Naipaul’s numerous literary awards include the 2001 Nobel Prize in Literature, the Booker Prize in 1971 for In a Free State , and the David Cohen Prize for a lifetime’s achievement in British Literature (1993). Naipaul was knighted in 1990, and holds honorary degrees from the universities of Cambridge, London, and Oxford. His next work, The Masque of Africa , will be published in the United States in September. He lives in Wiltshire, England with his wife, Nadira.
Through a unique blend of fiction and memoir, revealing the inner workings of one of English literature’s greatest minds, V.S. Naipaul’s The Enigma of Arrival charts a writer’s course from Trinidad to the British countryside and back again, meditating on the act of the journey, the notion of home, and the way a writer perceives the world.
An Indian writer from Trinidad resides on a secluded country manor in Wiltshire, where he observes the gradual but drastic transformation of the English countryside throughout the latter half of the 20th century. At age 18, he had left his birthplace of Trinidad to attend Oxford on a scholarship, arriving in London with an expectation to see the city with Dickens’ childlike wonder. After some time, he finds himself an established writer, but is ungrounded in England and his journeys abroad until he settles into the picturesque dairy cottage near Stonehenge. As the narrator constructs with magnificent detail the story of the pastoral idyll forced to confront modernity, he reflects on his progress as a writer and on the geographies that have informed his work.

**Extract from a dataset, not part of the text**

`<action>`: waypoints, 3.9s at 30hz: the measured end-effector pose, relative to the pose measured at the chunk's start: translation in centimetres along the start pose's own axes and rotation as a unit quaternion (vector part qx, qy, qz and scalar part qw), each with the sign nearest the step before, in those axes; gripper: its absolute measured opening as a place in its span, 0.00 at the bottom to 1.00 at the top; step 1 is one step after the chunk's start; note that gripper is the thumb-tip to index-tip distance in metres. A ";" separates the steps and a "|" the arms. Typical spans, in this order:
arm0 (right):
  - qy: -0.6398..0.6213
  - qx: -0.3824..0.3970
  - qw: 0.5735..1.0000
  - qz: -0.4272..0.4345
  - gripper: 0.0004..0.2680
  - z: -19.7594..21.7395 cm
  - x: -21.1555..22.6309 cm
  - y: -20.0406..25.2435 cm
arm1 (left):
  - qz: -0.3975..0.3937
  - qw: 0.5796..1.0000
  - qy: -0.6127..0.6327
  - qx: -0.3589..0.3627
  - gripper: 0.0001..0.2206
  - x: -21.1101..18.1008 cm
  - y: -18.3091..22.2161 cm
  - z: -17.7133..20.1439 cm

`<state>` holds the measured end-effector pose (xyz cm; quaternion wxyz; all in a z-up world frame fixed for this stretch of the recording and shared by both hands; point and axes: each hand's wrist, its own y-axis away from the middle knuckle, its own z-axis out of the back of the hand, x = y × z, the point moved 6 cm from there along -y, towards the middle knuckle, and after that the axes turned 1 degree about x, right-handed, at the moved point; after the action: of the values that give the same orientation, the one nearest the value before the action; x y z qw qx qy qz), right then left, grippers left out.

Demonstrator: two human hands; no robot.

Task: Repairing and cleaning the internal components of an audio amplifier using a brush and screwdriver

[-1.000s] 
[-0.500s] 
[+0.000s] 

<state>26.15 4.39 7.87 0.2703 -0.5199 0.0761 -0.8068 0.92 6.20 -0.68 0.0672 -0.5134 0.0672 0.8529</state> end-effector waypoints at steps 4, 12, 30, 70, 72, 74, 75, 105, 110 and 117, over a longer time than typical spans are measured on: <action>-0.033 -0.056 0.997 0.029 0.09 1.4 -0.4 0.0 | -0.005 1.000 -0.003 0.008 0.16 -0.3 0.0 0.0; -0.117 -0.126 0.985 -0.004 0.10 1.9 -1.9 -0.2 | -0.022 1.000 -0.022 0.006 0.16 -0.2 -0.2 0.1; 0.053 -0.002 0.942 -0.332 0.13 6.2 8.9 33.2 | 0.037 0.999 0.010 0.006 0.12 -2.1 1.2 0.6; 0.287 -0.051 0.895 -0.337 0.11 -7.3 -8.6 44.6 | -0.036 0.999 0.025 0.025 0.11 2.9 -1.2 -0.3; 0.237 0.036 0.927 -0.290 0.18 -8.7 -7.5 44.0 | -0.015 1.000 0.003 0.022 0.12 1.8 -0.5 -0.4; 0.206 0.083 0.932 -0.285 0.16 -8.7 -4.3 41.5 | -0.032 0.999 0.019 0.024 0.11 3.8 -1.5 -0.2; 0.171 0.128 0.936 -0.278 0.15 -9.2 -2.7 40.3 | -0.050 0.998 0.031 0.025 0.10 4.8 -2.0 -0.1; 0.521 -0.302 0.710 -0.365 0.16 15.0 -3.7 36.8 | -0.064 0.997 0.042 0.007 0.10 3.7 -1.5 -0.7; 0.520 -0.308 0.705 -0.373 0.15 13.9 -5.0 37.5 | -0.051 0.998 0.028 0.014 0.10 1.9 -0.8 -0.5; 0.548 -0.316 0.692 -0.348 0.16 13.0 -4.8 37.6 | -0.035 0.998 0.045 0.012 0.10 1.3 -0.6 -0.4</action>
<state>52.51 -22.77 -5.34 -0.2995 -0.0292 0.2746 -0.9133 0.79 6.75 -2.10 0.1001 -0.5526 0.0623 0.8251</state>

The Enigma of Arrival portrays a world of hidden English gardens and lush tropical plains, delighting the imagination while demanding the reader to consider anew how he observes the world around him. Perhaps Naipaul’s most autobiographical work, the book provides a glimpse into the writing of masterpieces such as The Middle Passage, In a Free State , and The Loss of El Dorado , and subtly investigates the ways in which the ending of the British Empire influenced the author’s critical eye. Recalling Proust and Joyce, but written in a voice like no other, Naipaul’s The Enigma of Arrival is a beautiful consideration of the connections between memory and fiction; progress and sacrifice; education and experience.